Меллар покачала головой.
– Нет, это не брак. Под видом обычного чая в страну попала отрава. И она действует как наркотик. Вызывает у людей зависимость после первой чашки, вынуждает организм требовать еще. А потом наступает смерть. И таких смертей уже… много.
Повисла тишина, нарушаемая мерным стуком капель по козырькам окон. Раздался гудок машины. Хлопнула соседская дверь. Навстречу вернувшейся домой женщине с радостным визгом побежал ребенок. Скажи Меллар то, что собиралась, позже, и я бы даже не заметил эти звуки. Но сейчас они гулом отозвались в пустой голове.
– Если все так серьезно, почему об этом не кричат на каждом углу? – спросил я.

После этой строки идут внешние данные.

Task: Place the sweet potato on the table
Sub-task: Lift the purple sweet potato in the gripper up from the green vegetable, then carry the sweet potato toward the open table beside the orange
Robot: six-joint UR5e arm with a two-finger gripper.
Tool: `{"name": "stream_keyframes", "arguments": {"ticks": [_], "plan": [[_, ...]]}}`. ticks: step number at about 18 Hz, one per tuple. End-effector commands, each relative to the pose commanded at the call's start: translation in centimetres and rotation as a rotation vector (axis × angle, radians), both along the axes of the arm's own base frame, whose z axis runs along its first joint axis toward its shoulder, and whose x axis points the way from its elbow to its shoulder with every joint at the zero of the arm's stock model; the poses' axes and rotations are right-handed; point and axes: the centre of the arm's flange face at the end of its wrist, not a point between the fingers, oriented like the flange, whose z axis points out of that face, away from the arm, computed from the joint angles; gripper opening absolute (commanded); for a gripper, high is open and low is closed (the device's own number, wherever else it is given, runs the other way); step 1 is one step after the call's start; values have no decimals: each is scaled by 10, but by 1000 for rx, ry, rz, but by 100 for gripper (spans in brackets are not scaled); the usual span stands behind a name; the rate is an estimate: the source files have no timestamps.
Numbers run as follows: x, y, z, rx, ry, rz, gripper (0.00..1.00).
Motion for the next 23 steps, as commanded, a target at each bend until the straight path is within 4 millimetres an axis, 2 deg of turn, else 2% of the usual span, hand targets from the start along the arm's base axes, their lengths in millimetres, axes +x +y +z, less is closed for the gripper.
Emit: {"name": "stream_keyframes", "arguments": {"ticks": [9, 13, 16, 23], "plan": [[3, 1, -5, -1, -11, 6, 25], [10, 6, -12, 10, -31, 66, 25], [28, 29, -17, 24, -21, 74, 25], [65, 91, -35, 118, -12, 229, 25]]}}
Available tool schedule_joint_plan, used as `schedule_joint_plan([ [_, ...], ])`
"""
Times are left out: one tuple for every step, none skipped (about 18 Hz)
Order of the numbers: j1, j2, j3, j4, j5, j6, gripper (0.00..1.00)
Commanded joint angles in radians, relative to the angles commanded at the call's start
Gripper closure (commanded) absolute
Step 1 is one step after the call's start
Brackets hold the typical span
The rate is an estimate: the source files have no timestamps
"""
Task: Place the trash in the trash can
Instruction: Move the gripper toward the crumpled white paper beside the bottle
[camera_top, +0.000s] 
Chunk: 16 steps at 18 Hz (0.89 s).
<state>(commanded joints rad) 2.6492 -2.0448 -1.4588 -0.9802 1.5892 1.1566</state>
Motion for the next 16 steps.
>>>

– Совет медлит с официальным заявлением. Боится, что начнется паника и остановить распространение отравы станет труднее. – Голос Меллар звучал устало и монотонно, и я почувствовал себя тоскливо, как на похоронах. – Я позвонила родным и друзьям, предупредила их о чае. Вашего номера у меня не было, но я запомнила адрес. Тогда, после Корпуса, вы привели меня сюда.
Я удивленно уставился на нее.
– Вы пришли, только чтобы сообщить мне о чае?
Очень хотелось сдержать сарказм, но в прозвучавшем вопросе он вырвался наружу. Невозможно было поверить в бескорыстность ее поступка и в то, что она здесь ради меня. Как бы я этого ни желал.
– А что вас так удивляет? – Меллар нервно усмехнулась и повела плечами. – Я не хочу, чтобы вы пострадали. Вы просто не представляете, с какой бедой мы столкнулись. Это может затронуть каждого.
Если бы силу моего удивления отражал спидометр, стрелка бы давно ушла вправо.